Decided to warm up at roadside which proved it was going be hard going today. A young lad turned up from Jerry's Roof and announced he was going to do The Edge problem as it was a right of passage, according to the guide, but that he usually only climbed "steep stuff" so wasn't very good using small holds. Was this it, he asked, pointing. Having spent a while reading the guide seeing out long dark nights in the van I was able to point to the high diagonal pocket and confirm that, yes, that was the hold mentioned by the guide so that was the line. He set about it but was struggling a bit, only making it to the pocket once. He claimed he could probably "dyno" from the crimps in teh middle without using it but I assured him that was not the classic right of passage which he sought, it was merely covering the ground without actually doing the problem. He didn't understand but his friend managed to confirm this to be correct. He tried another couple of times becoming increasingly frustrated before admitting defeat and slinking off. Unfortunately this proved to be the highlight of my day, I climbed very badly and where there had been flow and footwork there was now just clunkiness.

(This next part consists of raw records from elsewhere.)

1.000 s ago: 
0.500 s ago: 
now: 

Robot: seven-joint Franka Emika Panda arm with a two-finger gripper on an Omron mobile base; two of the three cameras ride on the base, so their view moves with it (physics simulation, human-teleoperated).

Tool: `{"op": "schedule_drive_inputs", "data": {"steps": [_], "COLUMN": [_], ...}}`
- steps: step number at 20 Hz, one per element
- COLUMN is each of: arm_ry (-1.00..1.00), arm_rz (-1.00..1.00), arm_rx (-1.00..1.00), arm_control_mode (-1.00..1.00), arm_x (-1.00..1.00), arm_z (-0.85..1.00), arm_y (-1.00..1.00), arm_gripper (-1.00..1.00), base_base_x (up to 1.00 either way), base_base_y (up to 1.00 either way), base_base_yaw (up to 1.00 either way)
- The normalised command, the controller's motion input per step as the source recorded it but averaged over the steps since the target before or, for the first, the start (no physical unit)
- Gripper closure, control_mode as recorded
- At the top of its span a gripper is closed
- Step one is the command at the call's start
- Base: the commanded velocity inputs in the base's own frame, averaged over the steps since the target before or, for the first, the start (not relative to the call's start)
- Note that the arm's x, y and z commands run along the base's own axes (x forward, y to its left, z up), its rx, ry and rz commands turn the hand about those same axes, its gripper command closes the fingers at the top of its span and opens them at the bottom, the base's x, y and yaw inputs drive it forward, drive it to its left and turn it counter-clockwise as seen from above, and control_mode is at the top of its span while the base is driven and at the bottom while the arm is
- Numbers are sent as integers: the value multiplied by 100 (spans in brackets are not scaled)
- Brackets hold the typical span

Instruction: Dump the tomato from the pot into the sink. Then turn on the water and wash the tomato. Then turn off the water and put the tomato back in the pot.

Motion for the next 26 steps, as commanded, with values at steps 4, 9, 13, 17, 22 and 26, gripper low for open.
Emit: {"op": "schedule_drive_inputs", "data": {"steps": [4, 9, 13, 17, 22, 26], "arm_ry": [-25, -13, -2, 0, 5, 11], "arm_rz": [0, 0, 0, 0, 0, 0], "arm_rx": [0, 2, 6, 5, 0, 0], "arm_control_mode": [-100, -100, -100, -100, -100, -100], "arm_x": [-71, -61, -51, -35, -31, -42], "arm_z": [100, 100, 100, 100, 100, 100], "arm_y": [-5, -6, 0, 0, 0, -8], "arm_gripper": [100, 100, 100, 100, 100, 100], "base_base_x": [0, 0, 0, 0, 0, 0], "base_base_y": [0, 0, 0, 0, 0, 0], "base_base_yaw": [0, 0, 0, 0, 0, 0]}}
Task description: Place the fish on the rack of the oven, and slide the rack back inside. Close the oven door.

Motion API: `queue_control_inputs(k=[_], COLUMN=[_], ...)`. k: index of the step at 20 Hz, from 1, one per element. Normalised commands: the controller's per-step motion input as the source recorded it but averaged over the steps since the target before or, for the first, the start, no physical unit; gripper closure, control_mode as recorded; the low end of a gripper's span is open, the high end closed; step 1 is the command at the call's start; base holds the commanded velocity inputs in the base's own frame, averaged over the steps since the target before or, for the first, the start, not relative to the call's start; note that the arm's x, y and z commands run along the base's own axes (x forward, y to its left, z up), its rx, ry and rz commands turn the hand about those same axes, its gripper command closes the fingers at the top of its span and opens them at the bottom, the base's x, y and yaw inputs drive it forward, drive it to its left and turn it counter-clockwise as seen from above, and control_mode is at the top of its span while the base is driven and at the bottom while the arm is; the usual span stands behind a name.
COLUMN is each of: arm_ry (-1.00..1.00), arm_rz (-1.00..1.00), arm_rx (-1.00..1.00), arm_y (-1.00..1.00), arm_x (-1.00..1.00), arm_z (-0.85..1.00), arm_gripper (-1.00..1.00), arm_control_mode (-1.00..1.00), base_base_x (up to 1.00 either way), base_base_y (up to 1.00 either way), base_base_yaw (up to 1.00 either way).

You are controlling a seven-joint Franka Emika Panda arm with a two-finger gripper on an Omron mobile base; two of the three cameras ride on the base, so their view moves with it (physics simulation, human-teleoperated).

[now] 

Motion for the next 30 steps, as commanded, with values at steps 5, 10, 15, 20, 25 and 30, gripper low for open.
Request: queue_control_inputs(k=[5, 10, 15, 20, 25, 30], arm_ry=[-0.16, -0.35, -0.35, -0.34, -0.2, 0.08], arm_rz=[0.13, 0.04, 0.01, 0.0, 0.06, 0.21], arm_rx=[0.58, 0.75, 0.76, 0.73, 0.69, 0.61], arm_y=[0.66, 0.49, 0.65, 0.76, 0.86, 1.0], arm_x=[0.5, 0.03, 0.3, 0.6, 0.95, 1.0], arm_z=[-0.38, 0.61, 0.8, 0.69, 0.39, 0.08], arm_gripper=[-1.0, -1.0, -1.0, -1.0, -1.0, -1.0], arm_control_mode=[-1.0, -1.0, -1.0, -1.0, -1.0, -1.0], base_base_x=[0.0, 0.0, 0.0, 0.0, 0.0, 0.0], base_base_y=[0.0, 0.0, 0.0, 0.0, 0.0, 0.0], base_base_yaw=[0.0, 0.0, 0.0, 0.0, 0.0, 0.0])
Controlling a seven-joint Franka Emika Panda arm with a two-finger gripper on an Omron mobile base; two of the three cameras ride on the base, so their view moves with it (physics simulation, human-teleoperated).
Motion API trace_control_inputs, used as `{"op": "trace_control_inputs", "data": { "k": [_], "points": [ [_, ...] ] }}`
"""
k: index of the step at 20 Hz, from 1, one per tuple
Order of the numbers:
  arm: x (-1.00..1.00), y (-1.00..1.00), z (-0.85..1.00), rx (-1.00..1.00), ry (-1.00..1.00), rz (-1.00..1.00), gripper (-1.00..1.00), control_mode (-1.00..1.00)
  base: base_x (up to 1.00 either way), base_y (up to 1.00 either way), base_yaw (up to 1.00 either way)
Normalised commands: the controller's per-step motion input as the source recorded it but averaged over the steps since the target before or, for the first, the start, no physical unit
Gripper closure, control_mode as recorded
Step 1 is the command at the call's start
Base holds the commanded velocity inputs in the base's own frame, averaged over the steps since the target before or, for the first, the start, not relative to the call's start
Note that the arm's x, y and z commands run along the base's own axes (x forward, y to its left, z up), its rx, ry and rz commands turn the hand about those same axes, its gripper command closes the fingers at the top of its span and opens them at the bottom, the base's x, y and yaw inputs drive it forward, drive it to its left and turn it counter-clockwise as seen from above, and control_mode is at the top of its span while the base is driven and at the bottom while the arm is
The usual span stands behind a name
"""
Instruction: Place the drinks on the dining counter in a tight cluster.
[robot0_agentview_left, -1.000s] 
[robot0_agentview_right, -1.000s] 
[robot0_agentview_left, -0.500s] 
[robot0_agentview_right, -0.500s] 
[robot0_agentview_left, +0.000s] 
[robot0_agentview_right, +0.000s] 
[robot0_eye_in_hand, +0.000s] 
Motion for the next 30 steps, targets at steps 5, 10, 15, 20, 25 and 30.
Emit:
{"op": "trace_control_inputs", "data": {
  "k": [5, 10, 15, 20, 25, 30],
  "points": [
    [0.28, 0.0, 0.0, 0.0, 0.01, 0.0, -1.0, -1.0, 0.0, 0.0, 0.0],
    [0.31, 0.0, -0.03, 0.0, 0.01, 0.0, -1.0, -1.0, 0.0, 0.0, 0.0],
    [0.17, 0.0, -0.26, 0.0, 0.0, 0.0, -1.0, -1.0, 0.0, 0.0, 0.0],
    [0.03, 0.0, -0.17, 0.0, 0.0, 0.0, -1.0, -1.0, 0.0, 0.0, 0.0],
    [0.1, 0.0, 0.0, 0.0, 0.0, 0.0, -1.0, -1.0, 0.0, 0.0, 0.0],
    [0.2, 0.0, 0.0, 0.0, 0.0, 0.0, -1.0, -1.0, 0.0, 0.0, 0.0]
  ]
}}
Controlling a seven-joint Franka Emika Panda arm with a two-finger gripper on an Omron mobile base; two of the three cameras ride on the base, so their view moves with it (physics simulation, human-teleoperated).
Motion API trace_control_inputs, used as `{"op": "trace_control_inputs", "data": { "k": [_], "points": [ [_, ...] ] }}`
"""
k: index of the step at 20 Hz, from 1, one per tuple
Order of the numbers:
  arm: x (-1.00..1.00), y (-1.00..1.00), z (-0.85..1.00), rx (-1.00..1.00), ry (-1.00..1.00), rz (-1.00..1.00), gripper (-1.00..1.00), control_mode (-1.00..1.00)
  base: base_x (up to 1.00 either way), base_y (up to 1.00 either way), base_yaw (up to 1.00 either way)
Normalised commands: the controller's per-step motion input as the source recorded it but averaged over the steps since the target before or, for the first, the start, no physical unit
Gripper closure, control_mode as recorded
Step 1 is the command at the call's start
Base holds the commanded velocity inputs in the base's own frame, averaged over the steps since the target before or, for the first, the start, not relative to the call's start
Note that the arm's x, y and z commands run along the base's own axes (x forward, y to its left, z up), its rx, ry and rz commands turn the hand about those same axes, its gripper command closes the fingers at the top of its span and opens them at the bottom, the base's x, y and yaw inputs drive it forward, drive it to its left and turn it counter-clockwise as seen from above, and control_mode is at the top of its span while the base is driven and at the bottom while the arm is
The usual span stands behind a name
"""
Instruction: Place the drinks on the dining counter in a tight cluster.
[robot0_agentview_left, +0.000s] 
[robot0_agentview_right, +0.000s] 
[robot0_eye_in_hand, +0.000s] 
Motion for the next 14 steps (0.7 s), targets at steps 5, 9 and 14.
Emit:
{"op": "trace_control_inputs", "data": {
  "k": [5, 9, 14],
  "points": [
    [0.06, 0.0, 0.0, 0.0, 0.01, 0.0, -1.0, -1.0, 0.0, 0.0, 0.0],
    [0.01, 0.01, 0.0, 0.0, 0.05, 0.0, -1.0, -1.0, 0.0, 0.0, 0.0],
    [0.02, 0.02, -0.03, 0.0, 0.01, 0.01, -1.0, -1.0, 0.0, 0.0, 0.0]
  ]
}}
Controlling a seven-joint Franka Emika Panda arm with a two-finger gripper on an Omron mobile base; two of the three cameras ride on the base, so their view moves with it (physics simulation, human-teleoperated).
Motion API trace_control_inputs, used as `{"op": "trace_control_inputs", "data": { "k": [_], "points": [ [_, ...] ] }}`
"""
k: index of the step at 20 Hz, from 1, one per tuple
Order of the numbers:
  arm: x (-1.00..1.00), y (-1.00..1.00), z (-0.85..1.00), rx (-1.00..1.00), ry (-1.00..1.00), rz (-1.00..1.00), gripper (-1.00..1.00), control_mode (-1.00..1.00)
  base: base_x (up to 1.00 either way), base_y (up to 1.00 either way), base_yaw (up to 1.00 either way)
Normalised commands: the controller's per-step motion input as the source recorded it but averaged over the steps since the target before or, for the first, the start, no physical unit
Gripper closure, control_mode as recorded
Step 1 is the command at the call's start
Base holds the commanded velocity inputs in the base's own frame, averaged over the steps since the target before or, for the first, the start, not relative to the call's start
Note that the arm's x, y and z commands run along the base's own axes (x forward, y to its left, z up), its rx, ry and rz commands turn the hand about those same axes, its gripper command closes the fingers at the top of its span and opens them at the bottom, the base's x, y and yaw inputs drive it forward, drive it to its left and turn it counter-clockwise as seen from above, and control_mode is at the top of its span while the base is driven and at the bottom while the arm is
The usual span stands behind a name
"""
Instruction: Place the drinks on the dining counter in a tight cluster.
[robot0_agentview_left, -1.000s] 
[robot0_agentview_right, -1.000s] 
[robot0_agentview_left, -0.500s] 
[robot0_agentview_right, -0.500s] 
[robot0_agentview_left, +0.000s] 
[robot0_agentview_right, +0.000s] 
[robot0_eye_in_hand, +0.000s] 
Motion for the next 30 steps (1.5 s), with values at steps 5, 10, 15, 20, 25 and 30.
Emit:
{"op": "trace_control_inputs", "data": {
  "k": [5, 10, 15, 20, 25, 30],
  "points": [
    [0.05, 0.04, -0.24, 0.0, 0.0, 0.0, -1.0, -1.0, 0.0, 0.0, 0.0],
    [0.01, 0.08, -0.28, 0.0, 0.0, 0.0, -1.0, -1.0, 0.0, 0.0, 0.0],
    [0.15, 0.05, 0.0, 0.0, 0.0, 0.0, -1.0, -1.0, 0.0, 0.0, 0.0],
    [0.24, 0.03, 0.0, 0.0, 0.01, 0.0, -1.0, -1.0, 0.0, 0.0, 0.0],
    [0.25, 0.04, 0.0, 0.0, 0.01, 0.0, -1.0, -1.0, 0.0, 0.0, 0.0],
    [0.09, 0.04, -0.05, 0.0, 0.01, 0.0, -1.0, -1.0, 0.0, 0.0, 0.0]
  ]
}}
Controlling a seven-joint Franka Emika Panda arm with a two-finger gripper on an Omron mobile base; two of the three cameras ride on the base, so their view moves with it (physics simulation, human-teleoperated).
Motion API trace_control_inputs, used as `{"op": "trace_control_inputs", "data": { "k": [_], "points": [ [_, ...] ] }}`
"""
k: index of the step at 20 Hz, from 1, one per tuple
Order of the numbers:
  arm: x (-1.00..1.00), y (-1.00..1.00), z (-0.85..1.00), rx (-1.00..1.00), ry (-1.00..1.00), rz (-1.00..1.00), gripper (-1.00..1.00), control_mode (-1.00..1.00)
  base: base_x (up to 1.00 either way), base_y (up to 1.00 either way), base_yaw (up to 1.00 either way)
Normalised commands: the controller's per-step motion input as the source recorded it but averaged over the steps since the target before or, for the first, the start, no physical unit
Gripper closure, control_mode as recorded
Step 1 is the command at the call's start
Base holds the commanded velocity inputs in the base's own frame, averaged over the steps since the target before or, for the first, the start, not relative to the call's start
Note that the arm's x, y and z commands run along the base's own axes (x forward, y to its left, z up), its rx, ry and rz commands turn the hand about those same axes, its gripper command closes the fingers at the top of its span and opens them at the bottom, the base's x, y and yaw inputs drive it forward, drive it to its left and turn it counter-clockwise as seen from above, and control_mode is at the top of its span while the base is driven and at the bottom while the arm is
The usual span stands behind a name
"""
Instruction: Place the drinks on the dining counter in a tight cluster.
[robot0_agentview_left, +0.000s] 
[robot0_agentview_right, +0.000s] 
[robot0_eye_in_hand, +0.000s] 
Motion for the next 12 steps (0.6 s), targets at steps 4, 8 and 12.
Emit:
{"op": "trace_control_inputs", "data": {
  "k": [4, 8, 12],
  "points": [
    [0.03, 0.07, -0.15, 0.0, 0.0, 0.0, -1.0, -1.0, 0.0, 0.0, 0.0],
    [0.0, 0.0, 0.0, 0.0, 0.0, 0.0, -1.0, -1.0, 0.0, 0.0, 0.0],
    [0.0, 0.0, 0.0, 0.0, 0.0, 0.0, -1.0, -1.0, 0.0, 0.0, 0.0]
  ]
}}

I went to try a problem called The Hand Rails of Crib Goch but was making heavy weather of it and becoming quite frustrated myself. I'd worked out all the individual moves but hadn't done the second and couldn't link more than a couple, my skin was sore, there was no pull from my shoulders and my arse was sagging out. Decided to try some of the easier stuff just by it but failed on 6C and 6B and when I couldn't get up the 5+ I knew I should probably call it a day. After a rest mooching around looking at other boulders I came back and had a speculative pull on, made the crux second move (using a different foothold to setup it turned out) then fought and scraped through the rest. Back to the van for coffee and flapjack and some serious decision making. An hour later drove back up the pass for some reason and saw a team on Cave Route, couldn't resist giving it ago while there were pads under it but it turns out the traverse is piss, it only bumps the grade of the arete as you're then tired making the big move between the jugs. Anyway, couldn't do that move so packed in and moved on again. Came to the conclusion that there was no way I could climb on Saturday and with sunday forecast wet took the reluctant decision to bale
Sat rest :fishing:
Sun - went to Wright's Rock, had never been and wanted to get somewhere beyond my normal day range. Quite humid and drippy. so probably not the best call in the end. Tried Simple Simon Indirect but struggled on the middle move, tempted to play the morpho card but maybe it was me being a bit sub optimal. Struggled on Rainbow Ride so looked for beta and it's really quite easy once you know how. Tried the sloper problem on the right and nearly did it when a local showed me the way. I'd tried something similar earlier but didn't like slapping a slopey break with my foot upside down in a hole. He also pointed out the undercut problem which I tried briefly and got closish but was blowing out of my arse by then. Final couple of attempts at the Sloper Problem to salvage the day but it wasn't to be. Pretty sure I'd manage all three fresh and with better connies.
Decent Brilliant week, some unfinished business finished, new venues visited, classics ticked, five new species of bird sighted and a 2lb (or thereabouts) Perch landed.